▼
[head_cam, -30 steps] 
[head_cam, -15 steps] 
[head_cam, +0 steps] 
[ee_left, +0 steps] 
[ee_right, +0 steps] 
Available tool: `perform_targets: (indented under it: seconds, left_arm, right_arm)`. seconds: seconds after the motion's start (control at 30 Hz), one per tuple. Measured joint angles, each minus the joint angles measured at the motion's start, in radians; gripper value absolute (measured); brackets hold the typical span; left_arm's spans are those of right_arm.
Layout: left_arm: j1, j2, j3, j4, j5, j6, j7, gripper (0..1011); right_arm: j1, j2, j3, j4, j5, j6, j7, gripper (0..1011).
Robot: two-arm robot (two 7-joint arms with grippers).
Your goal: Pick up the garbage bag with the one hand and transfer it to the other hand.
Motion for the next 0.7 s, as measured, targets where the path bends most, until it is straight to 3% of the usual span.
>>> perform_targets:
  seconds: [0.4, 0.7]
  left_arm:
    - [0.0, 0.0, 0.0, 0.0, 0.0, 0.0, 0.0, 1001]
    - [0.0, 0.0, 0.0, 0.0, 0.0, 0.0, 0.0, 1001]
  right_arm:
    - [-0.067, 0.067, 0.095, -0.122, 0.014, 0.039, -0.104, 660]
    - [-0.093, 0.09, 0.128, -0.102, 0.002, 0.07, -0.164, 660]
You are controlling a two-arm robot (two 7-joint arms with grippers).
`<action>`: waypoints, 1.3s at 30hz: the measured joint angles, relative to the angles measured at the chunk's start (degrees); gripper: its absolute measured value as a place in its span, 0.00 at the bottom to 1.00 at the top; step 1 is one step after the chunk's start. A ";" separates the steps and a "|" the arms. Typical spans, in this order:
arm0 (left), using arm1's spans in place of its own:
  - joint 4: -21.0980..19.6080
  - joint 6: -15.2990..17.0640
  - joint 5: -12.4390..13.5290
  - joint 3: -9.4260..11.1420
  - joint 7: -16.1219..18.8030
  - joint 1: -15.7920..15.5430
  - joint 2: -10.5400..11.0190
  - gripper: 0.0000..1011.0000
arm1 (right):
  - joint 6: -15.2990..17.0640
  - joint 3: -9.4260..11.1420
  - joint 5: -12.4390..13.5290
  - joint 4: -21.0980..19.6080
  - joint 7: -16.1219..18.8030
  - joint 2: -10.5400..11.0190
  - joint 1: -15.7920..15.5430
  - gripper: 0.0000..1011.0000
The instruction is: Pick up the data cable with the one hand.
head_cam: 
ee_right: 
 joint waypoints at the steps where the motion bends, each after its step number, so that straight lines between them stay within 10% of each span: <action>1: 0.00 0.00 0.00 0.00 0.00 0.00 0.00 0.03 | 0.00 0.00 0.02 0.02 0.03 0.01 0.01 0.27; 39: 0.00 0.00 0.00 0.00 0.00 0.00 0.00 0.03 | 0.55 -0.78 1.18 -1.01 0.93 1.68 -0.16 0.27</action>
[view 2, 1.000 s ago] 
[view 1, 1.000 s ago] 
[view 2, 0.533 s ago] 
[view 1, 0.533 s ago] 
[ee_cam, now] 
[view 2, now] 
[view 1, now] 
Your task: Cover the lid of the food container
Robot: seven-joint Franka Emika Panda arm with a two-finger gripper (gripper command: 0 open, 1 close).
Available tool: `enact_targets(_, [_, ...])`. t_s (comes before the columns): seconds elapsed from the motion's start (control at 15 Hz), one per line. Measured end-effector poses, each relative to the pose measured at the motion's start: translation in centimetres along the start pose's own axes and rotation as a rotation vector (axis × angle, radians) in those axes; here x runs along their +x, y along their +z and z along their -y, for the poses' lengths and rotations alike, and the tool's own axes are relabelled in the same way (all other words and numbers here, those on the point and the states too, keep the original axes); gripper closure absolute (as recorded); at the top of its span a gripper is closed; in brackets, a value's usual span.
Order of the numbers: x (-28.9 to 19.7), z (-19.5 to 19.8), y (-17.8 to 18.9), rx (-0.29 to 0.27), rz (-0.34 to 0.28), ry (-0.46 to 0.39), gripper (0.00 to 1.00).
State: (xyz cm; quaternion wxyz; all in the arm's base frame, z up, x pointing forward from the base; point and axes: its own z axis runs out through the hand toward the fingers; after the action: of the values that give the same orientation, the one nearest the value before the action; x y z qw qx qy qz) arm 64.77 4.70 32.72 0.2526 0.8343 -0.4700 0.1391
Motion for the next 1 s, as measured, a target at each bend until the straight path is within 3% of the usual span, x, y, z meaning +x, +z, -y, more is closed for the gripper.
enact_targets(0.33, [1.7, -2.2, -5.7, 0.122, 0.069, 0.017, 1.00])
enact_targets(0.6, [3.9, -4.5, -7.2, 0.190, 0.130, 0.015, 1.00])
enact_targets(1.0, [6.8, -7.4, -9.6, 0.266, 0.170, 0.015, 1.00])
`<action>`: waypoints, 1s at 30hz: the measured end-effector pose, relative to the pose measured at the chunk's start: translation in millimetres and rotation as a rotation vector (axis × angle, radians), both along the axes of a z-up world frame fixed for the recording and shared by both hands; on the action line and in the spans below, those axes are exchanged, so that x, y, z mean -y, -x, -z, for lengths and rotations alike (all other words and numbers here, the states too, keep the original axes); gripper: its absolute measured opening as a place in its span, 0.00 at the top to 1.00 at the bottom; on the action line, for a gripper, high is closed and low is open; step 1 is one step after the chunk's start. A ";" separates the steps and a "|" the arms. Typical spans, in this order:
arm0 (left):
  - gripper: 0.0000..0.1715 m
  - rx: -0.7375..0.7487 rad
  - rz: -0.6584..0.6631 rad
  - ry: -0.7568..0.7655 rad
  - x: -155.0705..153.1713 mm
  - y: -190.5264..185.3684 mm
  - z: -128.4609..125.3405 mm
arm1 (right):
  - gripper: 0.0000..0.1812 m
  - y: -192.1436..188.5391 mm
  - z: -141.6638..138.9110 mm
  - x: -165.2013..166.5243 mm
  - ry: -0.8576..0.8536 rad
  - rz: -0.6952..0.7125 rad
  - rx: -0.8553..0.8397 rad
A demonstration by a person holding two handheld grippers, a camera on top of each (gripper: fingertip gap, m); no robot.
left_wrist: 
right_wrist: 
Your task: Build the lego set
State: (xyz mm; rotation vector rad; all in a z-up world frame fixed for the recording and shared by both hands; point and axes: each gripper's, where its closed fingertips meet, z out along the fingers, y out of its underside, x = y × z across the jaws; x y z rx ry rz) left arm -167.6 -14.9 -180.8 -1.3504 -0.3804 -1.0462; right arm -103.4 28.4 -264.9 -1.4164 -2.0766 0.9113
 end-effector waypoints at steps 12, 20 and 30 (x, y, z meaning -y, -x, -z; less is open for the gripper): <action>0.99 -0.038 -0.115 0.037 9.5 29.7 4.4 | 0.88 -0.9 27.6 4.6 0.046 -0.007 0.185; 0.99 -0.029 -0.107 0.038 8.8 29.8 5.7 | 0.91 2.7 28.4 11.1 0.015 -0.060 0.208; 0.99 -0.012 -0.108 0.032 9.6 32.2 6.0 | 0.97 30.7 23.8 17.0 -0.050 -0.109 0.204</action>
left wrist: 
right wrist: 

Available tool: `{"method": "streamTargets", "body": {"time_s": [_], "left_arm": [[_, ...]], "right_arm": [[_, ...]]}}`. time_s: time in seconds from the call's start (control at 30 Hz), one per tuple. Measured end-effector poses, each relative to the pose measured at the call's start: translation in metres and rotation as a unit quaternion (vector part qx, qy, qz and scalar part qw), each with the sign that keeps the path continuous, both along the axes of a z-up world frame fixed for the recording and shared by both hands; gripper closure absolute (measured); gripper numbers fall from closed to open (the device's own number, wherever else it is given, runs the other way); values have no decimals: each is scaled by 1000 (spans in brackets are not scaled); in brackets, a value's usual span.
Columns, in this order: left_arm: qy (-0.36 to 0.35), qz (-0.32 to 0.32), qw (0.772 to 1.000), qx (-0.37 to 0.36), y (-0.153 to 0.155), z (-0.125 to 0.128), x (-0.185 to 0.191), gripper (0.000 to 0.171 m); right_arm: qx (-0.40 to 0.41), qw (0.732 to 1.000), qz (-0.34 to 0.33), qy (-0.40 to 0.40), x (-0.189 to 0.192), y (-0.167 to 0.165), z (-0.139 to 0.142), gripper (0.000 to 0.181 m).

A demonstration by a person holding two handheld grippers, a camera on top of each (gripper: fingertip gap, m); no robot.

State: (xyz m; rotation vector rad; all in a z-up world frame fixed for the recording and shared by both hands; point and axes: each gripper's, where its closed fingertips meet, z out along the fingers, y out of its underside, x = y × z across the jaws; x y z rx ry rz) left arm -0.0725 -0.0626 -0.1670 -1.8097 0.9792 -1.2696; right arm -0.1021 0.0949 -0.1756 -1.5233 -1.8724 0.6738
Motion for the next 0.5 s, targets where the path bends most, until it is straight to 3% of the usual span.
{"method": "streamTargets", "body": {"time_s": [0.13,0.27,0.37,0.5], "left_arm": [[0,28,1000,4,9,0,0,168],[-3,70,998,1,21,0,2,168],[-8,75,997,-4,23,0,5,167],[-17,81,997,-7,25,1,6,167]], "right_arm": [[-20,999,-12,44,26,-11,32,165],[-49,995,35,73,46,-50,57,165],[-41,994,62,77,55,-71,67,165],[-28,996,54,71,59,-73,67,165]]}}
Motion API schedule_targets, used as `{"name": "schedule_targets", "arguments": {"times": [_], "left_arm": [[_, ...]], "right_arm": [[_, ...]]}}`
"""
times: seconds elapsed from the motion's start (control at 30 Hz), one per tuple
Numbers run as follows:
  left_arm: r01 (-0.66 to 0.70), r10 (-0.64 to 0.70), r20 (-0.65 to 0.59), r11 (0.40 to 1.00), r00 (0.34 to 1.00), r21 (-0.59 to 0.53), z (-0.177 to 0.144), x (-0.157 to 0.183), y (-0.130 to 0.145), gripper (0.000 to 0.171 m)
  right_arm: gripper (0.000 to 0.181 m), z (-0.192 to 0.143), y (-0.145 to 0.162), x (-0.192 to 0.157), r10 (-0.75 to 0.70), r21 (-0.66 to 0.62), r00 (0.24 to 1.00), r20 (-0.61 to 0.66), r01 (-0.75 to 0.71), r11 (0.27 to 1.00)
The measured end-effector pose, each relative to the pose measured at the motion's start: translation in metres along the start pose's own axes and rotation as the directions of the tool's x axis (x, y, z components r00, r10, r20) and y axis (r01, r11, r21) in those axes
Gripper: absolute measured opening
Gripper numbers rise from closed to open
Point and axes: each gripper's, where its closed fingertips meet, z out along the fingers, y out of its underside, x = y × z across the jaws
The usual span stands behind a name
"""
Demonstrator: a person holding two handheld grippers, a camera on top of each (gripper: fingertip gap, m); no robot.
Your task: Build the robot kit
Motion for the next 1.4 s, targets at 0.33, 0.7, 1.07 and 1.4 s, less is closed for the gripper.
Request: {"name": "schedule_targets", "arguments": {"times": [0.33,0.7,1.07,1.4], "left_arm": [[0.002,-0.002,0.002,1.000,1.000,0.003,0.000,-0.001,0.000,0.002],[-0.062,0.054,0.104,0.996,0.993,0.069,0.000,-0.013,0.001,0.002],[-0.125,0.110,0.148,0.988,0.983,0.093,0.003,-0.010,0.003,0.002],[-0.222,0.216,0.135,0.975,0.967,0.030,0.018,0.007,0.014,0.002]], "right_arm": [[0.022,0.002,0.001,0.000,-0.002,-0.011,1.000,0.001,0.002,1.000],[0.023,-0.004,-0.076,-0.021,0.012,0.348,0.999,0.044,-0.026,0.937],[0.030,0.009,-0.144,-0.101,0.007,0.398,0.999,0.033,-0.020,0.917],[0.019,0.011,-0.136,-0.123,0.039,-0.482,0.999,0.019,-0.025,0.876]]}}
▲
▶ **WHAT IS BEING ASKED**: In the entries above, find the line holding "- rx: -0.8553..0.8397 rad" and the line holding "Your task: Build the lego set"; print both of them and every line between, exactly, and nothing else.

▶ **REPLY TO THE EXERCISE**:
  - rx: -0.8553..0.8397 rad
A demonstration by a person holding two handheld grippers, a camera on top of each (gripper: fingertip gap, m); no robot.
left_wrist: 
right_wrist: 
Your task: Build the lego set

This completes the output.